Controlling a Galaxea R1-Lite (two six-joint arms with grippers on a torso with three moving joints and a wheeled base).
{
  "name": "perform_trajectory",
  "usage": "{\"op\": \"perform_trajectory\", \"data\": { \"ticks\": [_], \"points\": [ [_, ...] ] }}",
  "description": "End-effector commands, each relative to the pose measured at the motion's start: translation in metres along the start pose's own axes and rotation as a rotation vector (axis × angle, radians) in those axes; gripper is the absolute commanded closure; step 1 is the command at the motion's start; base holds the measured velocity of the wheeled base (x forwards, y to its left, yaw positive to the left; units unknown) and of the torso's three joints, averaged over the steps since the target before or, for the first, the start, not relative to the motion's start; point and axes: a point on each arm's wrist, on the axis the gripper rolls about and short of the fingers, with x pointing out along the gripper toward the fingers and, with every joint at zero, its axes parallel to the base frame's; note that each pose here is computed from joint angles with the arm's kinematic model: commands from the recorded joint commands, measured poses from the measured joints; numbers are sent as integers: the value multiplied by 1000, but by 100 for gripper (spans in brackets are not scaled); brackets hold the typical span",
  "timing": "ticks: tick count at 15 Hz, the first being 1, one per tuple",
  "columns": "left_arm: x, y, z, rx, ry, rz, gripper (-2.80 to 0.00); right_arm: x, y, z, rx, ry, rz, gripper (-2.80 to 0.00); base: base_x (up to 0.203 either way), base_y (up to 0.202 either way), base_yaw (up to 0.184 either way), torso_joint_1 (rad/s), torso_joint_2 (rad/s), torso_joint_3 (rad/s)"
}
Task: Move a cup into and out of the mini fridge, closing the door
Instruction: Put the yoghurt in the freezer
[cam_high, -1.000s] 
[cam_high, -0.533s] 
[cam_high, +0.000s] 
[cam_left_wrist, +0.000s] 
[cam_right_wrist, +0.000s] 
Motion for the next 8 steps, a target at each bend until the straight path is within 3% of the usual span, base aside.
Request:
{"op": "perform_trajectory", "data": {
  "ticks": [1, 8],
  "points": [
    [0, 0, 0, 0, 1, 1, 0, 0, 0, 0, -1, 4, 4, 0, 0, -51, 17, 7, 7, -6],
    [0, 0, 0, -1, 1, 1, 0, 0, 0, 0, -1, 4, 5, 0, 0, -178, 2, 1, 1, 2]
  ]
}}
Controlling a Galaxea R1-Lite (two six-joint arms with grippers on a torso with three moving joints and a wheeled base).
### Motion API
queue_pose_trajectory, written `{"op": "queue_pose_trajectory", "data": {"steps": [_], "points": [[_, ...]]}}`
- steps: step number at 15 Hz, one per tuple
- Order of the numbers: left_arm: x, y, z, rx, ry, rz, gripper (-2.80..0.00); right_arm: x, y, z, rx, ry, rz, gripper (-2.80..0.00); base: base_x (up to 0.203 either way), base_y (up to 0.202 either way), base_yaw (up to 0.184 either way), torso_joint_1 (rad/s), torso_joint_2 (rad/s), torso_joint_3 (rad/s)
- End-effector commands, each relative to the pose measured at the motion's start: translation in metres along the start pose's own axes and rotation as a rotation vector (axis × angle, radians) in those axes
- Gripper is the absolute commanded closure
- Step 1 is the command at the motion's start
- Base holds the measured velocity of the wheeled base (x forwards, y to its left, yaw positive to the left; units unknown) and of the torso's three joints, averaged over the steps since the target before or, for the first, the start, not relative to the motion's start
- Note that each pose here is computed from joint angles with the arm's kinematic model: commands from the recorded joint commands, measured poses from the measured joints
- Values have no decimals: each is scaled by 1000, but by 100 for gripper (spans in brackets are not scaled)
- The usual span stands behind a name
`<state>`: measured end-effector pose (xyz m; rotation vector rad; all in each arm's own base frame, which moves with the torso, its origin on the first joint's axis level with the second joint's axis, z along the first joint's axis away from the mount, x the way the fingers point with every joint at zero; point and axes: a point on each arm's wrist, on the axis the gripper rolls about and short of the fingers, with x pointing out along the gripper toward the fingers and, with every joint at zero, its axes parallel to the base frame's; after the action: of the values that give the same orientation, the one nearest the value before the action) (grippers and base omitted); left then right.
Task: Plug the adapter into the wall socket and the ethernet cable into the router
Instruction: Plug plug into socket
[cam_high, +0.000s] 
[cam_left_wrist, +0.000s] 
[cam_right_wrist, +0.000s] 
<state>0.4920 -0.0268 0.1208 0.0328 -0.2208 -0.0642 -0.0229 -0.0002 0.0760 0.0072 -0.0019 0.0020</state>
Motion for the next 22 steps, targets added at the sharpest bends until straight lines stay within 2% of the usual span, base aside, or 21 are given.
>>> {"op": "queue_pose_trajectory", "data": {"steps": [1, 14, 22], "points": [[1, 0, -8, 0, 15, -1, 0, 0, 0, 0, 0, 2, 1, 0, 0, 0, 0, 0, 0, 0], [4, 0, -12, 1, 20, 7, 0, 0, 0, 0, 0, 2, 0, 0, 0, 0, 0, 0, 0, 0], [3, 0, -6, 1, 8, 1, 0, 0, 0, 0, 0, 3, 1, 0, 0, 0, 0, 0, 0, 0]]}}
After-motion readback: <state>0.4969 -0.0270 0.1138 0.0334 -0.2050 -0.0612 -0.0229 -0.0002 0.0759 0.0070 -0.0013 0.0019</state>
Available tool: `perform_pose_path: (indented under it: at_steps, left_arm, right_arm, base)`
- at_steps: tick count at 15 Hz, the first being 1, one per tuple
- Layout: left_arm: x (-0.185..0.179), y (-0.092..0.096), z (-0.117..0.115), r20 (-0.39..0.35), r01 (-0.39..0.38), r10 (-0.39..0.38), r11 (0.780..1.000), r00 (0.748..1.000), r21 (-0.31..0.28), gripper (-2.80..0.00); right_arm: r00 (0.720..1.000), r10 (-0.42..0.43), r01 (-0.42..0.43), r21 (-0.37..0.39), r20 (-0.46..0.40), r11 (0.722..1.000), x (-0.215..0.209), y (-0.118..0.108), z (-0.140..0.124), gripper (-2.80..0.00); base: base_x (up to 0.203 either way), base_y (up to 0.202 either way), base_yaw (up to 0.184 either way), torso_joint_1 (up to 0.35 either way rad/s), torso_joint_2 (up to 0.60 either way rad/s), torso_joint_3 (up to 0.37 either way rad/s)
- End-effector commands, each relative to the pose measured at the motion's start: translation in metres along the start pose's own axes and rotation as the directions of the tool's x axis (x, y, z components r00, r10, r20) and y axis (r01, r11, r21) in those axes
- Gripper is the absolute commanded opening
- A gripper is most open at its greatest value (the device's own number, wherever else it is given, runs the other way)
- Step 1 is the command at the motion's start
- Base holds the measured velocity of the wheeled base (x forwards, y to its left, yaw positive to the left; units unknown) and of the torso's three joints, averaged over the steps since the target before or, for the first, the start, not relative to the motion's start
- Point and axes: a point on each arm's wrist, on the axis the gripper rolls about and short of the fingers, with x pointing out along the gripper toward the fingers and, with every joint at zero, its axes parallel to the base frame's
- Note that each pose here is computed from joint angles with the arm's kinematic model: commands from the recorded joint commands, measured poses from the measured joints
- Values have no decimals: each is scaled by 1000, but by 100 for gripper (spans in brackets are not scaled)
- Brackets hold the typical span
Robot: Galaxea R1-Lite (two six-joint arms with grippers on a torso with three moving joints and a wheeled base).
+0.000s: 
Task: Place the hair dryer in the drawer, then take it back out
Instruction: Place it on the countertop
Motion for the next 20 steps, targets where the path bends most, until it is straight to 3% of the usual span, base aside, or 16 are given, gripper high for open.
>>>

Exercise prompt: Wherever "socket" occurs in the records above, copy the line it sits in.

Answer to this task:
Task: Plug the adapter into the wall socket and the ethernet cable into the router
Instruction: Plug plug into socket

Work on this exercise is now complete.